As the opinion makes clear there is going to be no significant change. The change is to describe a PCT as a commissioning consortia. As paragraph 16 makes clear that under the present law:
“These provisions contain an aspirational target duty in section 1 of the NHS Act 2006 to promote a comprehensive NHS, which the Secretary of State must always bear in mind when fulfilling the duty in s3 NHS Act 2006. That duty itself is also a general or target duty (these terms are often used interchangeably) rather than an individual duty, as it is couched in terms that mean that it is the Secretary of State’s opinion as to what is necessary to meet ―reasonable requirements‖ for health services as a whole. “
The 38 degrees slant and their opinion simply do not match up.
The opinion finishes by saying: “thus, there is no change at all in section 1(1).”

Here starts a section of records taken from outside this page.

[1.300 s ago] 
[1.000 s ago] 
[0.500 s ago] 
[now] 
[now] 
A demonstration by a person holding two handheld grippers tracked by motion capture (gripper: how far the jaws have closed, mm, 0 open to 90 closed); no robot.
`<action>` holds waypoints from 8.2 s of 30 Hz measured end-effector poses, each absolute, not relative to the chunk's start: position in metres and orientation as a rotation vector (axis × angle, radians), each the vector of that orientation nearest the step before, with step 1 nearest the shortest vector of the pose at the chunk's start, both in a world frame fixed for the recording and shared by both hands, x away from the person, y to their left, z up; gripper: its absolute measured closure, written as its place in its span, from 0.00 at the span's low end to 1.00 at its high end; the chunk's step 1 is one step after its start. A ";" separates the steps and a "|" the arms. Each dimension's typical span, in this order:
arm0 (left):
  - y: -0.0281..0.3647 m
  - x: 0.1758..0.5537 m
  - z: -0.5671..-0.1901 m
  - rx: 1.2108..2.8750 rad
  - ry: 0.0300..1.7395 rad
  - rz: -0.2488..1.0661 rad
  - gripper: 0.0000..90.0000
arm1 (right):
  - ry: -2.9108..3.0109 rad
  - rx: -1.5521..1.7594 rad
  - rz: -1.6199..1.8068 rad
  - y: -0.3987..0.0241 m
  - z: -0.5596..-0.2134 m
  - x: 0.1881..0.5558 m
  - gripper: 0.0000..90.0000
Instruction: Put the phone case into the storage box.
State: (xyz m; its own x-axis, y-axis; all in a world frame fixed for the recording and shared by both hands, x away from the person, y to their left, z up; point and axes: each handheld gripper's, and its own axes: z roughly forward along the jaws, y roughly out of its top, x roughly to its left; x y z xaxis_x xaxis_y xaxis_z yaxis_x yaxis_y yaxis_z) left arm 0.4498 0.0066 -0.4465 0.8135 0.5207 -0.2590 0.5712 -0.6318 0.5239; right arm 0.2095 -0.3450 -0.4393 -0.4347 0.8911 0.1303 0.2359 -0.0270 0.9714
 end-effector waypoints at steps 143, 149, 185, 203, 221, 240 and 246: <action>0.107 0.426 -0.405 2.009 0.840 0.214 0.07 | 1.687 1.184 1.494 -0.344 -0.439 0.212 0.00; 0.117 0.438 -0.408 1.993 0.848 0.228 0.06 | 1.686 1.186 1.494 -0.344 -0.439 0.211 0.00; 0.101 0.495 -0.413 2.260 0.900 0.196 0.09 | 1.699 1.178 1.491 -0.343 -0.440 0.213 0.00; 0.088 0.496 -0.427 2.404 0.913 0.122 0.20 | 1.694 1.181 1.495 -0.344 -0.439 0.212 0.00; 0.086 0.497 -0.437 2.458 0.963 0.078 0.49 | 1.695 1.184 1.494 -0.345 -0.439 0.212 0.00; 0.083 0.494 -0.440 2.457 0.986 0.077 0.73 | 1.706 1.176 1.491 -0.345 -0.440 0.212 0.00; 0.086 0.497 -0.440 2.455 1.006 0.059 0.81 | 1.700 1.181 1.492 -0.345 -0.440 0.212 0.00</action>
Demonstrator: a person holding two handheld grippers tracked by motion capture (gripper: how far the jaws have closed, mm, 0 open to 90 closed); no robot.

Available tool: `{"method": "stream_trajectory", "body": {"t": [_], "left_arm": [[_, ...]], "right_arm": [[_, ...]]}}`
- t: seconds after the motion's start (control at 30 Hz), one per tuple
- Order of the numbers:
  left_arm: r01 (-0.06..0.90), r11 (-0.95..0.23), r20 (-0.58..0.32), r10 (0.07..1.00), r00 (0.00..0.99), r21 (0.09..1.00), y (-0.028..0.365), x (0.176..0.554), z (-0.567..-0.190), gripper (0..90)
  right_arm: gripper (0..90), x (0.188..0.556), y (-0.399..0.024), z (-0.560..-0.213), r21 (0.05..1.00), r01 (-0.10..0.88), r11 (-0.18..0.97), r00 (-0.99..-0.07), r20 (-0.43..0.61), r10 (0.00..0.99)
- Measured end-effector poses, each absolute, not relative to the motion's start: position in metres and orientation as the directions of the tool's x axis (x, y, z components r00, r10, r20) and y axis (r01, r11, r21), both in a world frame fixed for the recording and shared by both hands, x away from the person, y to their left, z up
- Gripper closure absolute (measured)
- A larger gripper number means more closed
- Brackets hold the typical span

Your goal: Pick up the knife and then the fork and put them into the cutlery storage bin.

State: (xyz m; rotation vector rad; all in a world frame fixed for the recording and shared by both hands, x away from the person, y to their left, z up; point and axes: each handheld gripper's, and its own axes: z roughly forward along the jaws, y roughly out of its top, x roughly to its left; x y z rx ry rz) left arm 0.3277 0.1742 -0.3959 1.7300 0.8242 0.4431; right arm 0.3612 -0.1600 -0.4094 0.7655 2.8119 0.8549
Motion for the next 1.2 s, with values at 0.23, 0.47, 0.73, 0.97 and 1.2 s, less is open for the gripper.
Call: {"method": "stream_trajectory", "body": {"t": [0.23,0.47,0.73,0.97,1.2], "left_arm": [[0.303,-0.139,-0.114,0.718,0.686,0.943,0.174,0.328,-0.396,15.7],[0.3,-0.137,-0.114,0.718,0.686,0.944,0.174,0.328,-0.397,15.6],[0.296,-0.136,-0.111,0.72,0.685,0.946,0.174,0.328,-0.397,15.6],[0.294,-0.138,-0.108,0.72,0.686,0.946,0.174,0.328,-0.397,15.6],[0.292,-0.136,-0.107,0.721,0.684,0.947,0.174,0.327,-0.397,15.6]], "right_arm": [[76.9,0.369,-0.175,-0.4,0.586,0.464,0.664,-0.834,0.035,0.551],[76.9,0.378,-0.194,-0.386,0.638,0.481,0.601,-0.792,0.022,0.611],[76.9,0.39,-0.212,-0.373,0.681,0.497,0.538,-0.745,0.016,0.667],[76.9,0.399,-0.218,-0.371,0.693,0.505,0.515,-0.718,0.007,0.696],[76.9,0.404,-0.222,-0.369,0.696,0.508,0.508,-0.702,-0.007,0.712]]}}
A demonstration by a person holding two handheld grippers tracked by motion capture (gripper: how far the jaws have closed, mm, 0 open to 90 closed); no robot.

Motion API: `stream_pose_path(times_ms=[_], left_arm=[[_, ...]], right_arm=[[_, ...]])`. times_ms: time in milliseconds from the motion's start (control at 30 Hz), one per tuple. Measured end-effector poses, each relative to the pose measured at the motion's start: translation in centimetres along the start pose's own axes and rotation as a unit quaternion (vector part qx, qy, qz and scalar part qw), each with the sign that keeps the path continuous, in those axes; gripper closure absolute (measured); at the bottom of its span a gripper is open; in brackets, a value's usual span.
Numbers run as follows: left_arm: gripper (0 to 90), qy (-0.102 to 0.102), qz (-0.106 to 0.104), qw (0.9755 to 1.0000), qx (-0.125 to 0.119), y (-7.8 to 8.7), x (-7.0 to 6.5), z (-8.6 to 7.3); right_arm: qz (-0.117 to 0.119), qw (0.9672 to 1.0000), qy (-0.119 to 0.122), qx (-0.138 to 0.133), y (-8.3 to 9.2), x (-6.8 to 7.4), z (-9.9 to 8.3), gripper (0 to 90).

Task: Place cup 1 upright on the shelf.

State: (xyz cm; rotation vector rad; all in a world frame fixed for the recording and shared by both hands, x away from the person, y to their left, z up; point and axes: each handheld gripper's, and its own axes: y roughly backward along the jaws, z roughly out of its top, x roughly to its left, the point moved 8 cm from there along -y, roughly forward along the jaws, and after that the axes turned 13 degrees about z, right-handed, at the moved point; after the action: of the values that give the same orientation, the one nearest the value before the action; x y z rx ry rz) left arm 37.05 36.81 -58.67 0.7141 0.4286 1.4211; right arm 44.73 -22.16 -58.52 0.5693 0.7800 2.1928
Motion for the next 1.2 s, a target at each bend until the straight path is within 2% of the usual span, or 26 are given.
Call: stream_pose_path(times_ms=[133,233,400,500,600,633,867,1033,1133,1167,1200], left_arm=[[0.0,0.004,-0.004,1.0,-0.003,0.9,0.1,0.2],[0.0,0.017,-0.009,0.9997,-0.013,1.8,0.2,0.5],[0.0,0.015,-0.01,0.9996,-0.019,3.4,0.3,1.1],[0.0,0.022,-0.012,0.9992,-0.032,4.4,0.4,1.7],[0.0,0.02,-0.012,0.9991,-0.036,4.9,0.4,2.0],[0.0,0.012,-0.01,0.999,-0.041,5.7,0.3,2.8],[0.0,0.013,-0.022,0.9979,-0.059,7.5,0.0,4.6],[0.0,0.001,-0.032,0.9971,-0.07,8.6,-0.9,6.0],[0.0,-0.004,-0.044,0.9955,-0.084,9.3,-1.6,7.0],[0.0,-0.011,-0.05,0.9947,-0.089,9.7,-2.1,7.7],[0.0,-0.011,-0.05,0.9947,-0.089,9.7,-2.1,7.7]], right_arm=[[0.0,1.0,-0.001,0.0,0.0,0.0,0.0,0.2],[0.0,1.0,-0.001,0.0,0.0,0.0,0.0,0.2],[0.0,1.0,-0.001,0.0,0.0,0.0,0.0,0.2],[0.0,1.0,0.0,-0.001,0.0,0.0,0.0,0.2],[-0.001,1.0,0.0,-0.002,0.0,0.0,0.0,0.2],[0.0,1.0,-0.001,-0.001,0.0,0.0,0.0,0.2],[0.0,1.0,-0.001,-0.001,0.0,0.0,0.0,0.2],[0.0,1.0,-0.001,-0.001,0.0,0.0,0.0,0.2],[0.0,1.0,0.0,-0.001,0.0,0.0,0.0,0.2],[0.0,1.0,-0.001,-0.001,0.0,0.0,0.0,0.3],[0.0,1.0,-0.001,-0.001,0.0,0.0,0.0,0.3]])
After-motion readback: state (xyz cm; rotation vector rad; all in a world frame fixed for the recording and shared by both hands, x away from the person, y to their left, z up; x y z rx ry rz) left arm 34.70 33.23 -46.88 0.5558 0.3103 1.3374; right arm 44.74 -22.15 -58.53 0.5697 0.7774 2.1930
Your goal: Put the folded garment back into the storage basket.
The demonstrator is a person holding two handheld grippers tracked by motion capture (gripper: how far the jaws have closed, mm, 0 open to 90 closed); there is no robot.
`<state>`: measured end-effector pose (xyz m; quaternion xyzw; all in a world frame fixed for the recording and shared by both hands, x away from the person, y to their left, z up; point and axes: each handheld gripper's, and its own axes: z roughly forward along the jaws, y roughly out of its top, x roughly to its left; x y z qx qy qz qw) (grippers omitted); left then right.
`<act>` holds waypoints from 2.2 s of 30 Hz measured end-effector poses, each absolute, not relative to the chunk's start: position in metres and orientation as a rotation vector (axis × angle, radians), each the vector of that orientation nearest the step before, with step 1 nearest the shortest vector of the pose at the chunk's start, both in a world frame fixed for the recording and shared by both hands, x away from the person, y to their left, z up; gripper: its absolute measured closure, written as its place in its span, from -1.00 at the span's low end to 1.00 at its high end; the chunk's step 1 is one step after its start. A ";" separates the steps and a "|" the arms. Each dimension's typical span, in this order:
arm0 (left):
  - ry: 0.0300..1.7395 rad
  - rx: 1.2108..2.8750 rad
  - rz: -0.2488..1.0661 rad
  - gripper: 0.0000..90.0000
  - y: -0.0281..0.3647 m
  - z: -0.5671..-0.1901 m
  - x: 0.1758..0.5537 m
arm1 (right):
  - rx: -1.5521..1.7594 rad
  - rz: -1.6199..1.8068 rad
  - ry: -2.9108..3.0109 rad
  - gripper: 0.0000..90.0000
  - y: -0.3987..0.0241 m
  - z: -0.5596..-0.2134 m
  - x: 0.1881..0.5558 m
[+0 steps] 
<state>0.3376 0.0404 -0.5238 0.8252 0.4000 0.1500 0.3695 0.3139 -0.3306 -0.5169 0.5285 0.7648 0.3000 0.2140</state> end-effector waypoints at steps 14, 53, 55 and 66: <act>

To argue that the “the government washes its hands of the NHS” based upon and arising out of these opinions would be laughable if it was not such a serious and flawed accusation. It is unsurprising that one barrister has not signed or acknowledged authorship of their opinion, given how it has been so abused. One could go on as the assertions by 38 Degrees are riddled by errors, overstatement and simple inaccuracies. This also damages their own credibility. There is much legitimate debate about how we should improve and reform the NHS. The 38 Degrees approach is not the right way.